McConnell: State pro-life bills could 'pick away' at Roe v. Wade

mcconnell Senator Mitch McConnell. | EWTN Pro-Life Weekly

Senate Majority Leader Mitch McConnell said June 6 that the U.S. Senate might soon have an opportunity to vote "on some kind of legislation related to Planned Parenthood."

During an interview with EWTN Pro-Life Weekly, the Kentucky Republican said that there have been "some encouraging decisions already in recent months related to state prohibitions against funding of Planned Parenthood."

"And I've noticed how a lot of the judges that we have already confirmed just in the last two and a half years have voted in these cases," McConnell said.

Planned Parenthood is the nation's largest abortion provider and receives more than $500 million dollars in taxpayer funds each year.

McConnell was recently awarded the Susan B. Anthony List's 2019 Distinguished Leader Award at its 12th annual Campaign for Life Gala.

Marjorie Dannenfelser, president of the Susan B. Anthony List, said his "vision and courage have been critical to the successful confirmation of two outstanding Supreme Court justices and more than 100 federal court judges nominated by President Trump."

McConnell told EWTN that his decision not to fill the vacancy created by the 2016 death of Supreme Court Justice Antonin Scalia during the Obama administration "the single biggest decision I made in my career."

"That led to the opportunity for President Trump to make a selection-I think he did a great job in picking Neil Gorsuch-and we of course had a second Supreme Court justice, Justice Brett Kavanaugh, that became incredibly contentious," he said. "But I think the American people understood that everybody is entitled to the presumption of innocence, and we were able to work our way through that."

McConnell said the circuit courts are "immensely important" as well.

"We've done 41 circuit court judges, young men and women who believe in the quaint notion that maybe a judge ought to follow the law rather than his own-his or her own-personal opinion," McConnell said.

"In fact, Justice Scalia used to say you're not a very good judge if you're not occasionally uncomfortable with the outcome you reach, because it's not your personal opinion, it's what the law seems to require."

"So, these young men and women will be on the U.S. circuit courts-remember, these are lifetime appointments-for a very long time. I think it's the single biggest contribution we made to changing America in the future," he continued.

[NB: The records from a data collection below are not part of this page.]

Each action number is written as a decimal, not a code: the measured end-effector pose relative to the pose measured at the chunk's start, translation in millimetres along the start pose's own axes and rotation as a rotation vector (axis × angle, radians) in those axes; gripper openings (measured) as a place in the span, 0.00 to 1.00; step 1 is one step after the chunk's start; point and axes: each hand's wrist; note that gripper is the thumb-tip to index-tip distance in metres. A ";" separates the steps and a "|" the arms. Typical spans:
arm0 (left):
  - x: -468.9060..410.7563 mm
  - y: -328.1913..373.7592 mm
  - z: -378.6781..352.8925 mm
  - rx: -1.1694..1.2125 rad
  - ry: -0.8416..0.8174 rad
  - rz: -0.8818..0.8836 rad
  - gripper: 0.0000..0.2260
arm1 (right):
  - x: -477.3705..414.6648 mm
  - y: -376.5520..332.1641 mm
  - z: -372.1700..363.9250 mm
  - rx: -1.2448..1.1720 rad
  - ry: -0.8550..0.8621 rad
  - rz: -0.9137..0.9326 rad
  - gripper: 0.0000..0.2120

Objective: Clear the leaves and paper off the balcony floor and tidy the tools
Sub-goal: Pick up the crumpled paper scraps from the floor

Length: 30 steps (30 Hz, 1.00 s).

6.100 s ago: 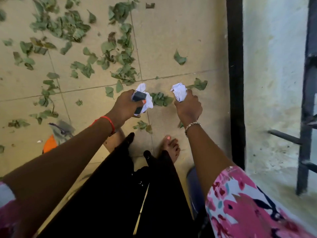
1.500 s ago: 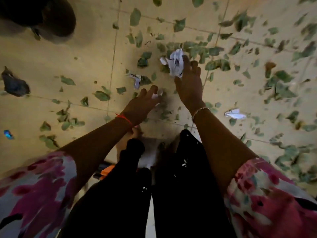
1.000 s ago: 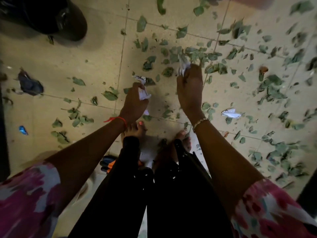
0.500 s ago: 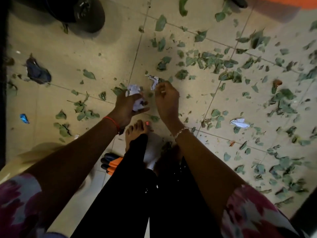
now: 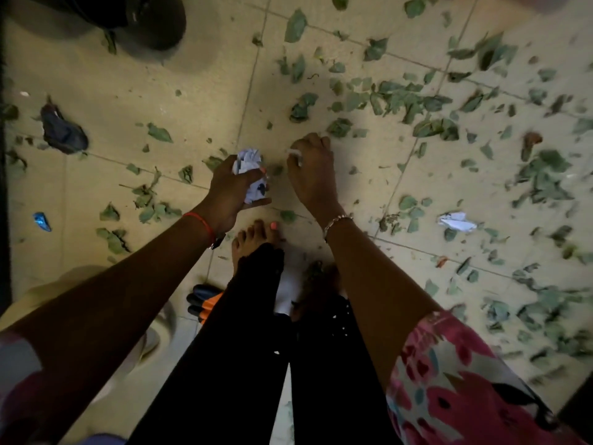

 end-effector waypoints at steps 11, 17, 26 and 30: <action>6.7 -10.6 -120.9 -0.635 -0.329 -0.061 0.07 | 134.4 131.7 82.7 -0.590 0.691 -0.859 0.11; -14.1 -10.3 -162.8 -0.767 -0.434 -0.041 0.11 | 145.9 192.9 81.6 -0.826 0.725 -0.950 0.24; -28.2 3.7 -172.6 -0.877 -0.474 -0.037 0.07 | 127.7 200.9 74.6 -0.712 0.746 -0.797 0.10; -21.5 12.9 -178.5 -0.825 -0.392 -0.013 0.08 | 129.9 189.9 88.4 -0.759 0.776 -0.779 0.09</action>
Point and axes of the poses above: each hand's wrist, its own x-axis away from the middle knuckle, its own z-axis out of the back of the hand, y = z × x, and after that the axes turned 15 degrees about -y, right-handed
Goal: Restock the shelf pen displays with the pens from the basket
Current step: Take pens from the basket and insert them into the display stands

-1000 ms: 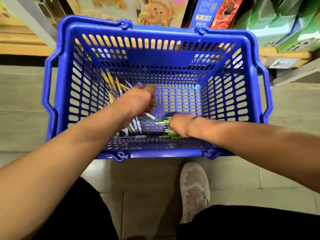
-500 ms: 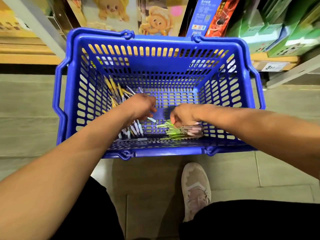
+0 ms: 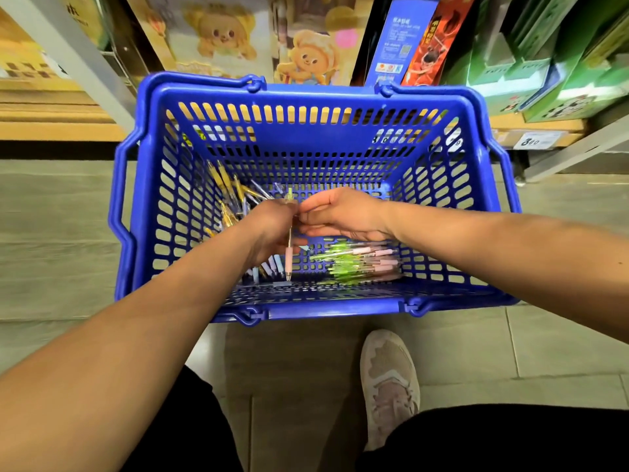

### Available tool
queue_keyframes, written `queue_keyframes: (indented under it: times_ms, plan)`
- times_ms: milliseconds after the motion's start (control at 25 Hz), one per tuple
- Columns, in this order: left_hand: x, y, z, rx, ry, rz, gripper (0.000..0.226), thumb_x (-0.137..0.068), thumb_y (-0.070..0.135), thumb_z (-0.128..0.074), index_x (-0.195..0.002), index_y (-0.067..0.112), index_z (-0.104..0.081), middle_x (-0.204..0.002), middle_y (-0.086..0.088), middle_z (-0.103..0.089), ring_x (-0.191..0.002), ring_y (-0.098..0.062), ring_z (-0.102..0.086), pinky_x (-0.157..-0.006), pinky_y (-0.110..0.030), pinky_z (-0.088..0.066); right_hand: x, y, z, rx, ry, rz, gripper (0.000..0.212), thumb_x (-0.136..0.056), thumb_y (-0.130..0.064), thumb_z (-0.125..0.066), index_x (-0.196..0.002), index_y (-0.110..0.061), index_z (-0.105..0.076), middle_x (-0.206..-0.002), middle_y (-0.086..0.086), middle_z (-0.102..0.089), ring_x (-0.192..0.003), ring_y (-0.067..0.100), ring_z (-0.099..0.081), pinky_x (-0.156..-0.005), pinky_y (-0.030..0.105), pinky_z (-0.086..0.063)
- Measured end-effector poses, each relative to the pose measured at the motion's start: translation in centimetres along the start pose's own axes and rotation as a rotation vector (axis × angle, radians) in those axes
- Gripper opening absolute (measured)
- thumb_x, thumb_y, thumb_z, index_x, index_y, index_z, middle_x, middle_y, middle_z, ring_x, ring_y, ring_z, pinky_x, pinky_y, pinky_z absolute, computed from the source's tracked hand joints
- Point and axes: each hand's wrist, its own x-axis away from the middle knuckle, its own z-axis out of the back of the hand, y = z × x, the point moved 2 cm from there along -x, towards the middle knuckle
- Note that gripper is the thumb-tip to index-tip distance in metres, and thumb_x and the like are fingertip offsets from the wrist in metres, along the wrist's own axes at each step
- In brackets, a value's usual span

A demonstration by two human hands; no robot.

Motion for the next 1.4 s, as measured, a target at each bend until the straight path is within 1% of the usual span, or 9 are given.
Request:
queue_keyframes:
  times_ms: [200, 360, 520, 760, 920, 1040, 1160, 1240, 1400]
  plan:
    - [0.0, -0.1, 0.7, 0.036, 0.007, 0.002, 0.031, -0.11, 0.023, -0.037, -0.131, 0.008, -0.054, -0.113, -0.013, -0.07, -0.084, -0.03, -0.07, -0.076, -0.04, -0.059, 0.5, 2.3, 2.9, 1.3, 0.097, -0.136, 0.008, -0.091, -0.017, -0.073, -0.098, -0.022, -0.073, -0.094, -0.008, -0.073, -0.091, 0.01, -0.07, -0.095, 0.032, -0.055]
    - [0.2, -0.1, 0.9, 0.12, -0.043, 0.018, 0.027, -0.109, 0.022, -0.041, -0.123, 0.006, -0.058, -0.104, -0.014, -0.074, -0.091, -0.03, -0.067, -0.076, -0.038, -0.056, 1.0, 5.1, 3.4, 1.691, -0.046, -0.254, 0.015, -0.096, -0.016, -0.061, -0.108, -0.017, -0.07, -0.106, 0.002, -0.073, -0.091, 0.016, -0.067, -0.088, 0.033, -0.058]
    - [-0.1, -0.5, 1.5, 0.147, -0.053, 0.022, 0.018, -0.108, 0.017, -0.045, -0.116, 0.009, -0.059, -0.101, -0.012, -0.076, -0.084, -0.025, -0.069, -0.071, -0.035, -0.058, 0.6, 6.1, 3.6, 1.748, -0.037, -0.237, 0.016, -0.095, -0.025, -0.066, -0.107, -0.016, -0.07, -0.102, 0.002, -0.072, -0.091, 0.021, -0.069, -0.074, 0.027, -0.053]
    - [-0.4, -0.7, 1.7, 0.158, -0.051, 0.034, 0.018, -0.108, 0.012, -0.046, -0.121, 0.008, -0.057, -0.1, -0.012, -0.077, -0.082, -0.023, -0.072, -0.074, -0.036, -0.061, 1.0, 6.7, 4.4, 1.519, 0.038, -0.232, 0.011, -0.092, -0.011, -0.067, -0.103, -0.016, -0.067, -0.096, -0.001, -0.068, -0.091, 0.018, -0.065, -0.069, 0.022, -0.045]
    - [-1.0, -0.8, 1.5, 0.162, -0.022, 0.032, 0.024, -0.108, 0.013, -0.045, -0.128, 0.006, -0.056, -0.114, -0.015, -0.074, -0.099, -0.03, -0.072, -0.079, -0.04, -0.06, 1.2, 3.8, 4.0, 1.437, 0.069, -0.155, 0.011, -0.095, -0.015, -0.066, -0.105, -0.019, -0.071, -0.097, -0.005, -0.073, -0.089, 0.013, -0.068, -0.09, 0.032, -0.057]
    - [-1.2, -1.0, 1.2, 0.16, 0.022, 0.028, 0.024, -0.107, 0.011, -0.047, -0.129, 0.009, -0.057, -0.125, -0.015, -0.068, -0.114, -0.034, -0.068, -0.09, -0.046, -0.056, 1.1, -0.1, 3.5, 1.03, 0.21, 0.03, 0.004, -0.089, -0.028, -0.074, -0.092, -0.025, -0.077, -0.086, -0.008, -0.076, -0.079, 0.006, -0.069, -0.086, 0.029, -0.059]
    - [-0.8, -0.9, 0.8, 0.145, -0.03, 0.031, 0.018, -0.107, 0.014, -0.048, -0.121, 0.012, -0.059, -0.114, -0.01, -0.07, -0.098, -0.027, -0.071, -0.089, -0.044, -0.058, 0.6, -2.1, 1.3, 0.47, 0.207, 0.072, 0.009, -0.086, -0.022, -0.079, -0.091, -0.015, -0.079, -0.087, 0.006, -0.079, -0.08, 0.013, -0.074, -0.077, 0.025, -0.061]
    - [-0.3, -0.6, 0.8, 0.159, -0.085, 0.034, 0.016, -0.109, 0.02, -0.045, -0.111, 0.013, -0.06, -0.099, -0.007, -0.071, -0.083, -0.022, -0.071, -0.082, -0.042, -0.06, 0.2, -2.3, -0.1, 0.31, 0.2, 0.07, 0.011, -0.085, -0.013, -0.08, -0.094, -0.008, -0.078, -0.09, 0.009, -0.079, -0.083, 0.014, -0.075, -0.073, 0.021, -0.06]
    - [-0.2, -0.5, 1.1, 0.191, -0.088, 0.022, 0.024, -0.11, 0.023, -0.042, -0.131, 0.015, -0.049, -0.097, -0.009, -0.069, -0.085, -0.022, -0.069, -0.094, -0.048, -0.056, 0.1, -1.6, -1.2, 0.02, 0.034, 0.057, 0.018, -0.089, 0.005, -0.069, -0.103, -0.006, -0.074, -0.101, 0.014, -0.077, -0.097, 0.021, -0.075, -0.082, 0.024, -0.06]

Ensuring that judges are committed to the rule of law rather than their own personal opinion will benefit the pro-life movement, McConnell argued.

"I think an awful lot of the abortion-related decisions have been by activist judges who sort of followed their personal opinion as opposed to what the law might seem to dictate," he said.

"And there are a variety of different pieces of state legislation that would begin to try to define, legislatively, this whole process of giving birth in such a way, that it better identifies, now that science has become our ally, when life actually begins."

McConnell added that pro-life bills passed by state legislatures and working their way through the court system might create "an opportunity to begin to pick away at Roe v. Wade."